First, Plaintiffs allege that "the Product cannot support brain function or brain support because: (1) a trivial and meaningless amount of DHA is provided to the brain by the Product; and (2) American children and adults get sufficient DHA in their daily diet." Id. ¶ 58. As factual support for this allegation, Plaintiffs state that "[t]he brain contains about 5000 mg of DHA, " a daily dose of the Product provides "50mg-100mg of Omega-3 DHA, " and therefore "a daily dose of the Product would only replace about.000005% and.00001% of the brain's DHA content in children 2-3 years of age and adults and children over 4, respectively, on a daily basis." Id. ¶¶ 4, 13, 61. In other words, while Plaintiffs do not dispute that " molecular DHA does play a role in the brain, this does not mean supplemental DHA supports brain function, " because Americans naturally consume adequate DHA and the Product contains such a trivial amount of DHA that "experts deem this amount as incapable of providing any brain function or brain support benefit." Id. ¶¶ 59-61 (emphasis in original).
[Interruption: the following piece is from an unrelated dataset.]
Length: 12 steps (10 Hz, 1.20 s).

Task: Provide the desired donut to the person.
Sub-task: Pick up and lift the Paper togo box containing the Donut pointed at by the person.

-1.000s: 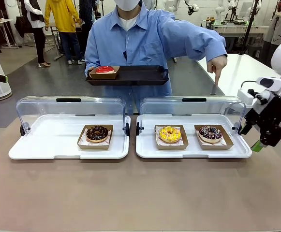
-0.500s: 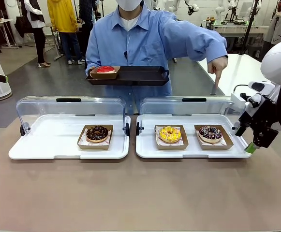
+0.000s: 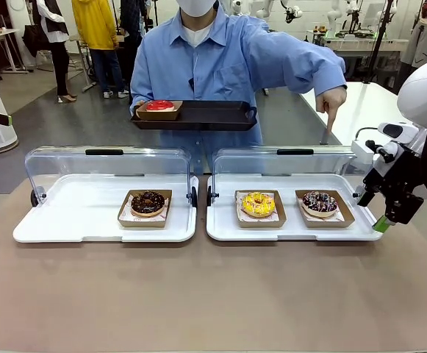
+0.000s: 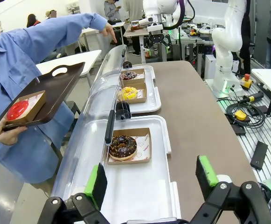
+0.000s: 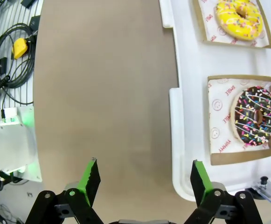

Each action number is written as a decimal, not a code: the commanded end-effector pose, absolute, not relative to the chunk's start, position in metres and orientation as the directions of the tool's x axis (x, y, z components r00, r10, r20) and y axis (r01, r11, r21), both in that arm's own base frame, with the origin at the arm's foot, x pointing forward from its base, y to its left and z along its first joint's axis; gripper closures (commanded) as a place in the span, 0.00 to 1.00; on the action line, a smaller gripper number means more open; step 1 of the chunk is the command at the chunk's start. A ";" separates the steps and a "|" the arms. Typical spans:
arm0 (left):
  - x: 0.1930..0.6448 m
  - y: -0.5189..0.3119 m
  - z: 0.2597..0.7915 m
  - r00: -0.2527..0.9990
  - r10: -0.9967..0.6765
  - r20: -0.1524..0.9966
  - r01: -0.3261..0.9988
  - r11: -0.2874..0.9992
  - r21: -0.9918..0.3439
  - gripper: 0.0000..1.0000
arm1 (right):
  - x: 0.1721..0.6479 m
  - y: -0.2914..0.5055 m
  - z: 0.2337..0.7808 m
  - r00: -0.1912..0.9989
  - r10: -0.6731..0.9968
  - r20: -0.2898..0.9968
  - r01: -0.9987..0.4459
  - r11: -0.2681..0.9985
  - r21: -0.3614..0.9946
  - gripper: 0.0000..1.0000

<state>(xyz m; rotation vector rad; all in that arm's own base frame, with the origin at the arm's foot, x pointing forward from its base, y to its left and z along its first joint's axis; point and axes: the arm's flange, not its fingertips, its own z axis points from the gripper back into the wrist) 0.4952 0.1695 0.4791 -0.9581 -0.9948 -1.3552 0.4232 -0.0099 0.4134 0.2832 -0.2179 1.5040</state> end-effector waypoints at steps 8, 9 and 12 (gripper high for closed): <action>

Plaintiffs also support their claim by pointing to determinations by the Institute of Medicine (IOM) and the Food and Drug Administration (FDA) that DHA "is not an essential nutrient." Id. ¶¶ 62-63.
2. RCT Allegations.
Second, Plaintiffs allege that "[e]xperts in the field determine whether a substance provides brain function benefits by performing randomized controlled clinical trials (RCTs') and measuring whether, in comparison to placebo, it provides improved cognitive function." Id. ¶ 3. Plaintiffs then cite to four RCTs that they allege "conclusively show that algal Omega-3 DHA supplements, such as the Flintstones Healthy Brain Support supplements sold by Defendant, do not improve cognitive development" and "perform no better than placebo with regard to brain function." Id. ¶¶ 4, 8. These studies involved "the same algal Omega-3 DHA" that is contained in the Product and therefore allegedly demonstrate that Defendant's Product claims are false. Id. ¶ 8 (emphasis in original).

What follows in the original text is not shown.